A 15-year-old Arab Israeli girl was killed after a rocket hit her house in a village in northern Israel as more than a dozen rockets fired by Hizbollah from Lebanon pummelled the northern port of Haifa, wounding at least five people.
Two soldiers were also killed in fighting Monday, bringing to 42 the toll of Israelis killed — 24 servicemen and 18 civilians.
Israeli troops entered the border town of Bint Jbeil, a Hizbollah military stronghold, for the first time late Tuesday as they pushed deeper into Lebanese territory, a UN spokesman said.
“The Israeli army is in Bint Jbeil. Some sporadic fighting is ongoing inside and around the town,” Milos Strugar, spokesman for the United Nations Interim Forces in Lebanon (UNIFIL), told AFP.
Eight Shiite fighters were killed in clashes with Israeli forces in southern Lebanon, Hizbollah and its ally the Amal movement said, without specifying the date or location of their deaths.
Israel has massed troops on the border and warned residents of southern Lebanon to flee but says it has no plans for an all-out invasion — for now.
British Prime Minister Tony Blair, Washington’s closest ally, called the conflict a “catastrophe” that was damaging fledgling democracy in Lebanon, a country that had gradually been rebuilding since the 1975-90 civil war and the end of Syria’s long military and political dominance last year.
He said he hoped a plan would be announced in the next few days to bring about an end to the worst cross-border conflict since Israel invaded its northern neighbour in 1982.
The offensive has left Lebanon virtually cut off from the world, made hundreds of thousands of people refugees in their own country and destroyed billions of dollars of infrastructure.
Lebanese Premier Fuad Siniora, who has issued several desperate appeals for a ceasefire, accused Israel of trying to set his country back 50 years in his meeting with Rice.
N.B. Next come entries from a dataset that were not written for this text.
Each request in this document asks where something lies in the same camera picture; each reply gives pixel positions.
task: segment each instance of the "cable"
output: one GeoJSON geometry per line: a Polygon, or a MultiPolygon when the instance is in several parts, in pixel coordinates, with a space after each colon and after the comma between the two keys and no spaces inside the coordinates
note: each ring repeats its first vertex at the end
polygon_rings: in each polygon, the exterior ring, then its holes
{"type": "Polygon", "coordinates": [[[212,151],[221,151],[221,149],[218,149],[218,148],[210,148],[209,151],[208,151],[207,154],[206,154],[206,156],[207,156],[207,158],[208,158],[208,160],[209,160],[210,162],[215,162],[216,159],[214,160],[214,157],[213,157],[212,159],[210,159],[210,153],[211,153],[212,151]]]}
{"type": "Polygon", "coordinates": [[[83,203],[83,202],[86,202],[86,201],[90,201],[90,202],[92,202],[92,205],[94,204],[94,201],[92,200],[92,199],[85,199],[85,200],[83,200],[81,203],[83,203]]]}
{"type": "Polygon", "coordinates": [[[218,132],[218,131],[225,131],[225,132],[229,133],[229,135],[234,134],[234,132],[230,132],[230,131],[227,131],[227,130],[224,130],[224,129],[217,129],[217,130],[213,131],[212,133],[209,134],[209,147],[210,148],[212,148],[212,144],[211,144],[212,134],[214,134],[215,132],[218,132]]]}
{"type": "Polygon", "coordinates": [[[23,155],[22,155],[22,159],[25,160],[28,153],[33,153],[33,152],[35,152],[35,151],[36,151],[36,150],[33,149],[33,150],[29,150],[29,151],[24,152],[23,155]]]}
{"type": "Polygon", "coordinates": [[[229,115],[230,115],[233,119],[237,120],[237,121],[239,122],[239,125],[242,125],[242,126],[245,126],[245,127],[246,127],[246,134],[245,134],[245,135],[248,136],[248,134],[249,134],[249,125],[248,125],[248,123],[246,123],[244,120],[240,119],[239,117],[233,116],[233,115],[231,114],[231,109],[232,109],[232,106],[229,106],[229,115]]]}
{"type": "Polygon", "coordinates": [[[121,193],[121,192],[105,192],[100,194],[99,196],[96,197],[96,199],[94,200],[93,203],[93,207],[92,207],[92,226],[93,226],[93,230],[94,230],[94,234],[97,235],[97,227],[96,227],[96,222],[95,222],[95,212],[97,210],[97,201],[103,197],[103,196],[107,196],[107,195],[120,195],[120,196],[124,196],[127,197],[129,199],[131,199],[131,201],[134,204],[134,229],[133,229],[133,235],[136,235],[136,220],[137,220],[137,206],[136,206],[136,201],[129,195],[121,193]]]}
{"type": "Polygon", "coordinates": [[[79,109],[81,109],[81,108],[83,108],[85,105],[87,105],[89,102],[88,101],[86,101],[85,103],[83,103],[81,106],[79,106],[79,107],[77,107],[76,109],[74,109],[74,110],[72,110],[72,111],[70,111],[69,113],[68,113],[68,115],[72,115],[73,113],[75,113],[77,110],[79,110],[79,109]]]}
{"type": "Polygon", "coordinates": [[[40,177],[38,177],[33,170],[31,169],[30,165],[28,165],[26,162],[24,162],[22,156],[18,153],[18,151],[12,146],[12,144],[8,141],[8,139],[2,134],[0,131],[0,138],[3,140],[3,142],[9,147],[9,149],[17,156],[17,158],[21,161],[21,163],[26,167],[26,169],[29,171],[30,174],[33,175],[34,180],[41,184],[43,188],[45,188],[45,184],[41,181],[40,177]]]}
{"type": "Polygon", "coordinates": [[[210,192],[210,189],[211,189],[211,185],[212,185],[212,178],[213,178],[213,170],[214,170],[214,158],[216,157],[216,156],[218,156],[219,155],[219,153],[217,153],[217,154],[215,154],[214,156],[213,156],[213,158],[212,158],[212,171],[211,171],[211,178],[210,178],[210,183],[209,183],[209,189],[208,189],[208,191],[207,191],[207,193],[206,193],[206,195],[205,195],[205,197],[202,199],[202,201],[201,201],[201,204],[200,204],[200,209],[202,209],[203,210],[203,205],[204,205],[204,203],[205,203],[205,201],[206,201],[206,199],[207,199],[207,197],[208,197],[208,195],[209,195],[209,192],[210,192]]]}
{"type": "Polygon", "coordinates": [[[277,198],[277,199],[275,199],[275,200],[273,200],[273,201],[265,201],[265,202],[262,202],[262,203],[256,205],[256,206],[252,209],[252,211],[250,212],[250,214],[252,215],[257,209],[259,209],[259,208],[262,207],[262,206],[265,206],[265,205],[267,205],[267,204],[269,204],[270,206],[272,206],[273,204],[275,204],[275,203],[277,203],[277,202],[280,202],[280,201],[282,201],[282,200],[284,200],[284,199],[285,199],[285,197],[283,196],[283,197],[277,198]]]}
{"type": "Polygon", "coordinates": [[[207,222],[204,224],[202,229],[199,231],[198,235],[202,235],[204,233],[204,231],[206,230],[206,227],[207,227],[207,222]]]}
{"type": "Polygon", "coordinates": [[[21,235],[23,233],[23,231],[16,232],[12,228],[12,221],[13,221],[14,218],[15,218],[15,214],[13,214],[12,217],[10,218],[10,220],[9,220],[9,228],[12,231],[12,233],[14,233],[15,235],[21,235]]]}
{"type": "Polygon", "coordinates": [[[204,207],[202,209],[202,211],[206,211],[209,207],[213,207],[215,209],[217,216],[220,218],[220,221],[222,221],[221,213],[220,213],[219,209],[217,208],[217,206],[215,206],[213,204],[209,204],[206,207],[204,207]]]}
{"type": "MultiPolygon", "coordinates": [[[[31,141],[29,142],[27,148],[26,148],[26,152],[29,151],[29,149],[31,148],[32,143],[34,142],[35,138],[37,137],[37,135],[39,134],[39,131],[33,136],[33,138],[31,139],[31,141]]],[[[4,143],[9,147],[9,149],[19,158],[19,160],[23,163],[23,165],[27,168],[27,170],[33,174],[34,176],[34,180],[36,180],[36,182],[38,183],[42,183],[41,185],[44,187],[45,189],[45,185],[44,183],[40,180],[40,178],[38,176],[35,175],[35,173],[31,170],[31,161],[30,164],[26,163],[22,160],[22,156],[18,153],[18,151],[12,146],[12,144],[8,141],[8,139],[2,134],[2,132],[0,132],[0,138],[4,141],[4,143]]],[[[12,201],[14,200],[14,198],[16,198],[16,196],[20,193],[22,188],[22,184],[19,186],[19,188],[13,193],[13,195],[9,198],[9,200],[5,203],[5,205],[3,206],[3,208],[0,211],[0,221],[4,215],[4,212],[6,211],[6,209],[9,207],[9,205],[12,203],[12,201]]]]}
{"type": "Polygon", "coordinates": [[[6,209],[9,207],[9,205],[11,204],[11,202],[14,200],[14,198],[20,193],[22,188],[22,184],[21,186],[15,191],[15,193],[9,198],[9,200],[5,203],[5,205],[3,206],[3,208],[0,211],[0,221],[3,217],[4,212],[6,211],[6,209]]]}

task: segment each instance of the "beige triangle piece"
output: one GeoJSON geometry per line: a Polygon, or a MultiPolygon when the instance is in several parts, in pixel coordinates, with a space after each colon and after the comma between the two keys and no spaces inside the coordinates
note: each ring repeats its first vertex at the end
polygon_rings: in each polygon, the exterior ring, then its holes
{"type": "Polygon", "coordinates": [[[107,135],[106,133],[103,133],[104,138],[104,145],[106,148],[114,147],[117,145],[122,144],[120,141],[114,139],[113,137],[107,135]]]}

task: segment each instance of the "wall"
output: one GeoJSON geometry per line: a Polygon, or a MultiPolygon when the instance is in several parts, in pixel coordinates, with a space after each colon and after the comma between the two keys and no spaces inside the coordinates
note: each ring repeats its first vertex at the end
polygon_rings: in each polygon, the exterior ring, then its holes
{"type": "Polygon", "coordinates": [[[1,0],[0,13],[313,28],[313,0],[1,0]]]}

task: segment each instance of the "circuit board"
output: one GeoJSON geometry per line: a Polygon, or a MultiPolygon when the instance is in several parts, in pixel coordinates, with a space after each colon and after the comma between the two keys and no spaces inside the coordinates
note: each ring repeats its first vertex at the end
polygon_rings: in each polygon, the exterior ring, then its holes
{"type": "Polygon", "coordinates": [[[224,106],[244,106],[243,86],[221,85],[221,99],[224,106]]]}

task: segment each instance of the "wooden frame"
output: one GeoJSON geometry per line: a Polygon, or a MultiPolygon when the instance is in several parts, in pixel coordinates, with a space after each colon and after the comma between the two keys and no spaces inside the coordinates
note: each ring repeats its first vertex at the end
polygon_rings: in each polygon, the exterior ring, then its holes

Hizbollah chief Hassan Nasrallah remained defiant, vowing that deeper incursions would not stop the rocket fire, and ruling out any efforts for a negotiated settlement unless it involved a prisoner swap.
Egeland, issuing an urgent appeal for $150 million for 800,000 people made homeless by Israel’s onslaught, criticised both Israel and Hizbollah for attacking civilians.
Israel said it will allow aid shipments to land in at Beirut airport, which has been repeatedly pounded by Israeli air strikes since the offensive began.
As the bombardments continued, foreign governments have laid on flotillas of ships to evacuate stranded nationals, mainly to the nearby resort island of Cyprus which has been battling to find temporary accommodation and flights for the estimated 70,000 evacuees at peak summer holiday season.